• [What is being asked]:
Go to the line containing "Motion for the" in the listing below. Output that line and each later one exactly.

• [Information supplied]:
□ □ □ □

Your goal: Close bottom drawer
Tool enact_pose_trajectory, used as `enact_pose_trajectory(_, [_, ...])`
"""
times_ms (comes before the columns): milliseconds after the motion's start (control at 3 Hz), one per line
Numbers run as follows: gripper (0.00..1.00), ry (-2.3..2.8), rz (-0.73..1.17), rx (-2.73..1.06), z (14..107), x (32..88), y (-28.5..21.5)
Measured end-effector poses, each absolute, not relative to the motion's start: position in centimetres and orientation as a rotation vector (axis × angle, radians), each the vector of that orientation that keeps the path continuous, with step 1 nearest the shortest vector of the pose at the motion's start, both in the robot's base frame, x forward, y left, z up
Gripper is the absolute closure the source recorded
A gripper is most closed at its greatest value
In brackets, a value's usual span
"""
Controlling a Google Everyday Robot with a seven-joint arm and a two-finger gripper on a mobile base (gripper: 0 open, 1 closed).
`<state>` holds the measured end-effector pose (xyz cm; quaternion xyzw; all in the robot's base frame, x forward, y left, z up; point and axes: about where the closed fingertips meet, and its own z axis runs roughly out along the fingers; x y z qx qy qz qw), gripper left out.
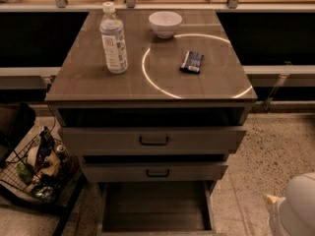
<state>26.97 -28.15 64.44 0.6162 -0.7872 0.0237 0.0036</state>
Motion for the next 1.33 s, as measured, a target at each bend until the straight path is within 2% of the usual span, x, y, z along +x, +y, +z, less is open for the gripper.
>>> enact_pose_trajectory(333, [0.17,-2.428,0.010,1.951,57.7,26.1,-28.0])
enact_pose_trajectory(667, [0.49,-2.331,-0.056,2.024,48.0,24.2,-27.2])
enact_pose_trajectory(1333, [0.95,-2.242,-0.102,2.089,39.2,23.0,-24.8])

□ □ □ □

• [Expected output]:
Motion for the next 1.33 s, as measured, a target at each bend until the straight path is within 2% of the usual span, x, y, z along +x, +y, +z, less is open for the gripper.
>>> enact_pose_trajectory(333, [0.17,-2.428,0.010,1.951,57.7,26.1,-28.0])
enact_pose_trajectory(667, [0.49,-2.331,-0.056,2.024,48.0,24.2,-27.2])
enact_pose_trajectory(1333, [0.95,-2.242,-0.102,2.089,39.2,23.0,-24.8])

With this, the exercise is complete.